*** Opening of Given information ***

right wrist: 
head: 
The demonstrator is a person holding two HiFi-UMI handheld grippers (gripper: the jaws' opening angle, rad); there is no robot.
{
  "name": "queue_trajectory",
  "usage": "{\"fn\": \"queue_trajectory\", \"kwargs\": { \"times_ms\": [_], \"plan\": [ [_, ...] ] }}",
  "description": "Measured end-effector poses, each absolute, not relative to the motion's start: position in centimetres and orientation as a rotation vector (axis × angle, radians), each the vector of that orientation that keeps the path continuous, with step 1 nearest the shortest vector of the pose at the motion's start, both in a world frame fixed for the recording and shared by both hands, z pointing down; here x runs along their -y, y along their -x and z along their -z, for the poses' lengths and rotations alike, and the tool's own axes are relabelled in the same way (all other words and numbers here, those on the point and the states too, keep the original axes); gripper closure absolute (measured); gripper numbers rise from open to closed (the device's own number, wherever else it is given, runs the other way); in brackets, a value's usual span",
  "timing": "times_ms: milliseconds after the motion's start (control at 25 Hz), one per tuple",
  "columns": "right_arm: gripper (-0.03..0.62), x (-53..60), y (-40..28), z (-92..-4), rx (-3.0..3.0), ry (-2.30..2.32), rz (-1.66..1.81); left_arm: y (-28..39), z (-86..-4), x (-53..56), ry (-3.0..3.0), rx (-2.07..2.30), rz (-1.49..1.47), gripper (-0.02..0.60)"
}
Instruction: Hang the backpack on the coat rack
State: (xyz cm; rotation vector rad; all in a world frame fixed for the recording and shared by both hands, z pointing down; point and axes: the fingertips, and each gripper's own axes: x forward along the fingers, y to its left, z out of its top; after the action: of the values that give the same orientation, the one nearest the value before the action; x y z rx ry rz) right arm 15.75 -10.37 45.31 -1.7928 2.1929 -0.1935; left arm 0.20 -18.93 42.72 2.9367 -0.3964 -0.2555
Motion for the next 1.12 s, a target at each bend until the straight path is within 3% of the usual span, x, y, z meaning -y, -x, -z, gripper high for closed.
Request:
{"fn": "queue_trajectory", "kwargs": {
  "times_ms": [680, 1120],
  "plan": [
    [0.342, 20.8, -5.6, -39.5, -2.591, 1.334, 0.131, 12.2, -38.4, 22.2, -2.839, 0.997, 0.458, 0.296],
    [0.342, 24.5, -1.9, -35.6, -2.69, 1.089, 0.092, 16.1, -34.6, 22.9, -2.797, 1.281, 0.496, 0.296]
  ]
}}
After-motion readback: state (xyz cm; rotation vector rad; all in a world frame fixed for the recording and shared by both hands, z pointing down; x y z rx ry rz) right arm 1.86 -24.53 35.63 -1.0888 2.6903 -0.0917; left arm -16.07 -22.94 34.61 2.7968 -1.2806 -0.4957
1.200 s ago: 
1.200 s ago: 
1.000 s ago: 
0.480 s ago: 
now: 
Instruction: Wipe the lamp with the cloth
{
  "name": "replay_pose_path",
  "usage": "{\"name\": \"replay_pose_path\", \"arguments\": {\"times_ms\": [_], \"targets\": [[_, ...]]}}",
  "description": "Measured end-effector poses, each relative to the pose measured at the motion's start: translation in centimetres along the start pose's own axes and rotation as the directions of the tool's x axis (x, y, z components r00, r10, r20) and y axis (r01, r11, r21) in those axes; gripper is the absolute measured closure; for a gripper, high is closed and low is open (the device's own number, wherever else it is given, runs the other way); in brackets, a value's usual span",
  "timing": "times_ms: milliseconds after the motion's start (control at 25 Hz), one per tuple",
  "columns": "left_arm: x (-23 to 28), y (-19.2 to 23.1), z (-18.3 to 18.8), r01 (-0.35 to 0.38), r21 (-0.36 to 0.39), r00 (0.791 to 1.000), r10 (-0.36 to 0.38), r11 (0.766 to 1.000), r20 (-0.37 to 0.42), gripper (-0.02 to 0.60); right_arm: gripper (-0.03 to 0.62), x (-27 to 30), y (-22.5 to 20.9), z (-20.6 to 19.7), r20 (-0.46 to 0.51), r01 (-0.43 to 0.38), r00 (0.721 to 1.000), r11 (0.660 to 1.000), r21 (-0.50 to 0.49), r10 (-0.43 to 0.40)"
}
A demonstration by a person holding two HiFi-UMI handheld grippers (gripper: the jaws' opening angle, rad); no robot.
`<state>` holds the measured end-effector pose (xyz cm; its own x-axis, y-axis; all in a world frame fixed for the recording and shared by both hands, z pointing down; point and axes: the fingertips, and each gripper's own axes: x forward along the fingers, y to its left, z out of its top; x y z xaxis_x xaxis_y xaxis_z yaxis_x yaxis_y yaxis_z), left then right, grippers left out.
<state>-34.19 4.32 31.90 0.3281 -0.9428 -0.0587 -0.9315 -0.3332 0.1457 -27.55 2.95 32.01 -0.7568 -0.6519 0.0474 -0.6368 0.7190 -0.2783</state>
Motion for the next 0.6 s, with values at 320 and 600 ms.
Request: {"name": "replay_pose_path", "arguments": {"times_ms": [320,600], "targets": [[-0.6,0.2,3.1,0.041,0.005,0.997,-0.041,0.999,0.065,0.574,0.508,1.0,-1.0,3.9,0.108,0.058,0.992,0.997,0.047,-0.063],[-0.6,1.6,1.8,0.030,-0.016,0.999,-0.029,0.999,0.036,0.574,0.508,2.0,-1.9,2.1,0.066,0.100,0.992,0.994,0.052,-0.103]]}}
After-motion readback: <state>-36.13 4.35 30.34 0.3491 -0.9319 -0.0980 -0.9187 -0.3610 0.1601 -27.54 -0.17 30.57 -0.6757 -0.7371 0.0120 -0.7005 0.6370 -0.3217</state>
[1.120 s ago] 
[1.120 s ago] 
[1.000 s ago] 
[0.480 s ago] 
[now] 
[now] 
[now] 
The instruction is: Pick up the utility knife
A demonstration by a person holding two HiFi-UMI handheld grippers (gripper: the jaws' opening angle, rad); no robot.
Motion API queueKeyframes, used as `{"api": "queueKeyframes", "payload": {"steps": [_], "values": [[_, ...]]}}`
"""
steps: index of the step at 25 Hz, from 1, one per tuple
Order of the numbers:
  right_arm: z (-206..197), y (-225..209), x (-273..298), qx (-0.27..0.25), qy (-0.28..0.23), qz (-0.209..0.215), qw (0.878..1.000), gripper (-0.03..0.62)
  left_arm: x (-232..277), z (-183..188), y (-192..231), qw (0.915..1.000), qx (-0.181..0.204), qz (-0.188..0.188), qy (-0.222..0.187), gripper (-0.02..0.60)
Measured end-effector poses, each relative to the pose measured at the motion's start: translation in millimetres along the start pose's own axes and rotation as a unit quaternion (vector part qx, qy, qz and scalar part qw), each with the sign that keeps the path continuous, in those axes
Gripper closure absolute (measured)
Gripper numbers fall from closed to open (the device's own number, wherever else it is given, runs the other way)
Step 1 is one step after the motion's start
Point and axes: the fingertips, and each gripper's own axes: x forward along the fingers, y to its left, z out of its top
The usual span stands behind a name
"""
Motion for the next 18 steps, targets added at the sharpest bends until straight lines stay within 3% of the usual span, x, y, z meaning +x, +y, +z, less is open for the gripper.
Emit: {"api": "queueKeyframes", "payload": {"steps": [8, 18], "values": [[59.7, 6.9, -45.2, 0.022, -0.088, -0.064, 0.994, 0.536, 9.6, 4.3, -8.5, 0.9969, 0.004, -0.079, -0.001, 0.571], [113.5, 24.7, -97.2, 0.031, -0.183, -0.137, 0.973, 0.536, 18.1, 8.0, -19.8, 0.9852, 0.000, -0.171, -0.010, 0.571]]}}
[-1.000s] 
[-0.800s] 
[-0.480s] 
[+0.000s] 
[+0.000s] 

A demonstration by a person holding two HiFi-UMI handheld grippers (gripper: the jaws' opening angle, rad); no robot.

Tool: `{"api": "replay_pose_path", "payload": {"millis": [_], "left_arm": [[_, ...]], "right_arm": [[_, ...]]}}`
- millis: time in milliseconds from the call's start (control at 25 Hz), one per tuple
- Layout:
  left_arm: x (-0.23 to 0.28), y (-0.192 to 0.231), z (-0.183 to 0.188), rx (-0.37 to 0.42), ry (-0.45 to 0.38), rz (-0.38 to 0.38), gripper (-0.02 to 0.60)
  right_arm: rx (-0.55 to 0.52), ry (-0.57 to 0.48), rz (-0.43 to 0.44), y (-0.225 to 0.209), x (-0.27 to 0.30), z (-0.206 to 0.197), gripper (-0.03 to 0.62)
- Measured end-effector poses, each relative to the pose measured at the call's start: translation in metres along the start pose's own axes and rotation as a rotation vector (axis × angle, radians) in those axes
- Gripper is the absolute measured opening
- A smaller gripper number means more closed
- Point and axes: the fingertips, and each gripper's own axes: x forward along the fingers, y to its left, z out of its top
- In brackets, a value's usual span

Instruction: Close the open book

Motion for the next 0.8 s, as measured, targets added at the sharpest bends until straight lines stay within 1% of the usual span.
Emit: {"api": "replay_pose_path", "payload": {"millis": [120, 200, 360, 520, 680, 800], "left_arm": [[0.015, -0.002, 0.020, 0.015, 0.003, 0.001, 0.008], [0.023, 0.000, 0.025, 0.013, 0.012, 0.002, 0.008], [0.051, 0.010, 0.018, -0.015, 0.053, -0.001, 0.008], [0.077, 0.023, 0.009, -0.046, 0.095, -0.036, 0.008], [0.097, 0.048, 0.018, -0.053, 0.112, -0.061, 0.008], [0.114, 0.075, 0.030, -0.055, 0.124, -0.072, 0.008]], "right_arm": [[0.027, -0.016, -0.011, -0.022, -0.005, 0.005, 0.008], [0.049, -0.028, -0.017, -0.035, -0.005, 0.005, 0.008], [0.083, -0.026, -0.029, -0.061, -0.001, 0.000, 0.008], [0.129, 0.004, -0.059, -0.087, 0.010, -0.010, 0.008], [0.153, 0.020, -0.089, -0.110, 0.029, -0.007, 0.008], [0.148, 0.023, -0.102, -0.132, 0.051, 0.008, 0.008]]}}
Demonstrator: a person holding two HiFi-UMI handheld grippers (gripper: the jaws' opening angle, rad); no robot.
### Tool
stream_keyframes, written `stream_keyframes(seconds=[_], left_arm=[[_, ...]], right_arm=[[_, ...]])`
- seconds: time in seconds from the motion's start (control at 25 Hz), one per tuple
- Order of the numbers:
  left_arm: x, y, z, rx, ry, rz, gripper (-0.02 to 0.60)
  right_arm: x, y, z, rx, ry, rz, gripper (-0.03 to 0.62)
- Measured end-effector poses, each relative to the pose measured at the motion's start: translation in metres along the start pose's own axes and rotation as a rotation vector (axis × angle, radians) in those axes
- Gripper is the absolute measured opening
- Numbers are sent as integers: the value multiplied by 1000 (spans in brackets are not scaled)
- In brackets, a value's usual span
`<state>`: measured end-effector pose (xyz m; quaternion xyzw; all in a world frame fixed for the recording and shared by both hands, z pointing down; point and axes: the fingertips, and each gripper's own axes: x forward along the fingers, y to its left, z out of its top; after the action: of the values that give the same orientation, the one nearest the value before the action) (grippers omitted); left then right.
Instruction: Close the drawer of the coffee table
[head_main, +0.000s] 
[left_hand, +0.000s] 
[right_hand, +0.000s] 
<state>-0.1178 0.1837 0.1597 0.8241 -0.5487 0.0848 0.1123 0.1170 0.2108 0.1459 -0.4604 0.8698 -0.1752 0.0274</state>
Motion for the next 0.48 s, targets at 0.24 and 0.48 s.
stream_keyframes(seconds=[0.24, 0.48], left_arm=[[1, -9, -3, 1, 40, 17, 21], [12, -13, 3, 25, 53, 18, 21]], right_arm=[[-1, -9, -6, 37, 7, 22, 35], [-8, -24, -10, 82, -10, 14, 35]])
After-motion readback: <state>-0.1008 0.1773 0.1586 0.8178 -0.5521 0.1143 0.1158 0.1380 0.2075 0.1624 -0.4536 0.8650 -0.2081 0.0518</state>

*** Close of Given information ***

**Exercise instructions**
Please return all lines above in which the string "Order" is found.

**Exercise answer**
Order of the numbers:
- Order of the numbers:

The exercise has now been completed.